I could have sent my children to a private school but felt they would receive a well rounded grounded education in the public schools. And they did. They are now successful, loving, caring, giving, productive people who are giving as much to our society as they can. In my simple view, it is majority of children who have attended public schools established by the founders of this country that made it a great country and if given a chance will continue to do so.
I was privileged to attend a fine private school in my town when I was young. I got a lot out of it, including some dear friends. Even though they were far more wealthy than I was, not once do I recall being criticized for my poverty, which must have been more than evident.
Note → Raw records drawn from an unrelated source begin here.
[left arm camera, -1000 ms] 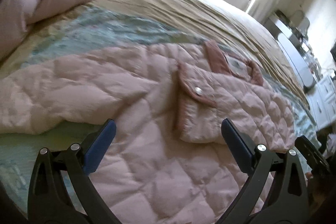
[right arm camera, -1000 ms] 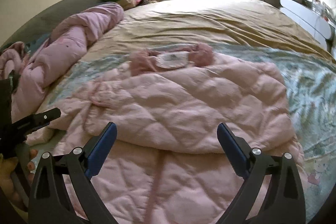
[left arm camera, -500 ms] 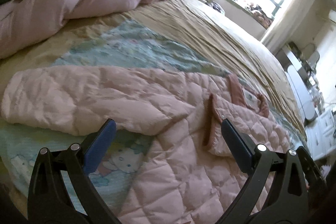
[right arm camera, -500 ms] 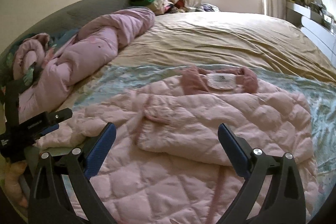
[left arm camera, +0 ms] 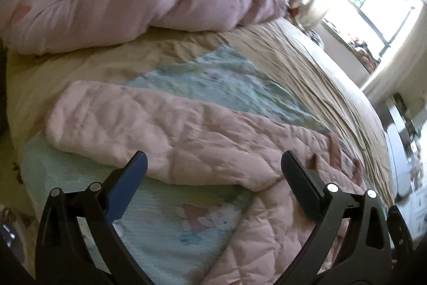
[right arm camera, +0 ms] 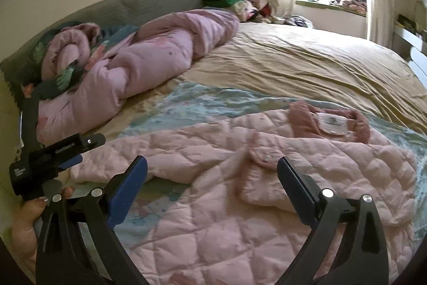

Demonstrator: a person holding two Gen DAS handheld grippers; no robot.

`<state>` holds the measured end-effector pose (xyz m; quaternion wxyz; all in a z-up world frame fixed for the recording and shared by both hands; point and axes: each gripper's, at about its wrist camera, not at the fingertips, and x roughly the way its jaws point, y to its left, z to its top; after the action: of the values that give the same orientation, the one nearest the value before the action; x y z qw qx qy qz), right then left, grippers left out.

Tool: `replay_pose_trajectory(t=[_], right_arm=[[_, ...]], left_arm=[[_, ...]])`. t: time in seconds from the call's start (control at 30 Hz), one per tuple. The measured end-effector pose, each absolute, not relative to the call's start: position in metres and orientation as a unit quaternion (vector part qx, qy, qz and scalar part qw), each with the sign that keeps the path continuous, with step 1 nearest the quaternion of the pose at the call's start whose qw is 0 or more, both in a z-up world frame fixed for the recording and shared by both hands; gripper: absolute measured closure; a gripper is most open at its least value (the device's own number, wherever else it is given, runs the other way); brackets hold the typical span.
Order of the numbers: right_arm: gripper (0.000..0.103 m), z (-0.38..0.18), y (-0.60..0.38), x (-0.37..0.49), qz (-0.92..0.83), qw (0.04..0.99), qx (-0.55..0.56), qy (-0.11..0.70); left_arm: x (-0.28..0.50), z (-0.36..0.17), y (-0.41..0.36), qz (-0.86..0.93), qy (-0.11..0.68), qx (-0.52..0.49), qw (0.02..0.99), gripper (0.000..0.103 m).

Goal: Fold large clothes
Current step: 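Move the left gripper to the other coat sleeve, then grasp the sleeve cuff with the left gripper and lift it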

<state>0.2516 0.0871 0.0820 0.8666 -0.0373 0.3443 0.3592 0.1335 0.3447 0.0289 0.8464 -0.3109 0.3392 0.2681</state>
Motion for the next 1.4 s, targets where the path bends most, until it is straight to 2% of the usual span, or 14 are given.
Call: replay_pose_trajectory(t=[0.47, 0.83, 1.17, 1.4], right_arm=[[0.006, 0.079, 0.177, 0.224, 0.429, 0.831, -0.078, 0.345], [0.006, 0.059, 0.237, 0.221, 0.459, 0.806, -0.099, 0.360], [0.006, 0.027, 0.261, 0.225, 0.470, 0.787, -0.105, 0.386], [0.006, 0.018, 0.252, 0.231, 0.472, 0.784, -0.088, 0.393]], left_arm=[[0.098, -0.001, 0.410, 0.344, 0.347, -0.368, 0.791, 0.009], [0.075, -0.046, 0.458, 0.384, 0.361, -0.444, 0.725, 0.009], [0.078, -0.088, 0.482, 0.391, 0.384, -0.487, 0.680, 0.009], [0.084, -0.113, 0.492, 0.394, 0.347, -0.513, 0.679, 0.009]])
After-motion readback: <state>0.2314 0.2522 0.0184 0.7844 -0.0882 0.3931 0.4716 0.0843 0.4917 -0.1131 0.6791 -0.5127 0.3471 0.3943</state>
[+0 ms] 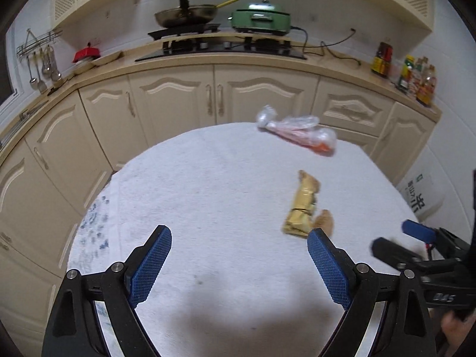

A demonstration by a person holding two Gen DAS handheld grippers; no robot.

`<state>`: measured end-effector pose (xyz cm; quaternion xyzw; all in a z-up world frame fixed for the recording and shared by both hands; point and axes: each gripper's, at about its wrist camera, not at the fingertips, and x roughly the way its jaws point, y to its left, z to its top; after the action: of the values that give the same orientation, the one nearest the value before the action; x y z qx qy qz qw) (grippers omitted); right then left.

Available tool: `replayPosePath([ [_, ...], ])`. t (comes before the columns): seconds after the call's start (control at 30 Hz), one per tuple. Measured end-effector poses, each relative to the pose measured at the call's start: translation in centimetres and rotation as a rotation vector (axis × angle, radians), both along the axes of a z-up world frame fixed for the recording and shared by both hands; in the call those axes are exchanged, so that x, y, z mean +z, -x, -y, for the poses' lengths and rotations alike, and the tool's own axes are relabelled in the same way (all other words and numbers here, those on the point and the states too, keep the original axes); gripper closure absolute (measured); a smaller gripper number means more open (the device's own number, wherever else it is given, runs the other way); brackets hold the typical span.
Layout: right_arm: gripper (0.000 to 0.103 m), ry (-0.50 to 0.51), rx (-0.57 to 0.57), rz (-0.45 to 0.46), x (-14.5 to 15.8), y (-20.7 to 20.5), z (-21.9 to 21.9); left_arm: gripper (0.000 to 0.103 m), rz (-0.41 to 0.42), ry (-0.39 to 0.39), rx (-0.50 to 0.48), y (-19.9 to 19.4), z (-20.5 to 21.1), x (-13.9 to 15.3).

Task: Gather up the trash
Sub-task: 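Grasp the yellow snack bag with the left tool while the right tool grasps the bread roll, then carry the yellow bag and bread roll over the blue bin and open both tools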

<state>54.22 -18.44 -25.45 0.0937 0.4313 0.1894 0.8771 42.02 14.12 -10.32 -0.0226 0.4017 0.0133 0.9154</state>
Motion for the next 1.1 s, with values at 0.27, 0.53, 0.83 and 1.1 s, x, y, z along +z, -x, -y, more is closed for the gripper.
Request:
replayPosePath([
  [0.27,0.021,0.080,0.135,-0.060,-3.7,-4.7,-7.1,0.013,-0.054,0.017,-0.016,-5.2,-0.9,-1.1],
  [0.53,0.069,0.058,0.113,-0.027,-3.9,-5.1,-4.6,0.013,-0.120,0.057,-0.088,-12.8,3.6,-4.2],
  [0.83,0.069,0.042,0.036,0.003,-3.6,-4.9,-0.1,0.035,-0.192,-0.003,-0.111,-18.2,7.9,-8.1],
  [1.1,0.069,-0.020,0.030,0.004,-3.7,-4.2,1.0,0.076,-0.148,0.001,-0.124,-18.5,7.5,-8.1],
])
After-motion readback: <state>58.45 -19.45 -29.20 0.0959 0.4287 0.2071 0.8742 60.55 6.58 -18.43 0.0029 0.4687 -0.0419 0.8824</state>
Nor have I ever been snubbed for being a public school teacher.
Nor have I ever heard that my old school ever took tax money away from the public trough. They got plenty in their own trough.
often it is clear that legislators and bigwigs who attended private schools dislike and attack public schools out of habit, not out of actual knowledge
Private school friends tell me there’s a mentality within the schools that promotes fear and loathing of public schools, and it’s really hard not to succumb even when you rationally know better. I’ve definitely seen this in local politicians from the parochial school community — they just ASSUME our public schools are “failing.” I had to get tough with a former city supervisor — San Francisco equivalent of council member, alderman etc. — who was like that to disabuse him of the misconception. Sen. Dianne Feinstein, also a product of San Francisco parochial schools is like that too. (Once I did an article on homeschoolers and I lurked on a homeschooler listserve, and learned that homeschool parents tend to develop fear and loathing of ANY school, public or private, so it’s the same mindset at work.)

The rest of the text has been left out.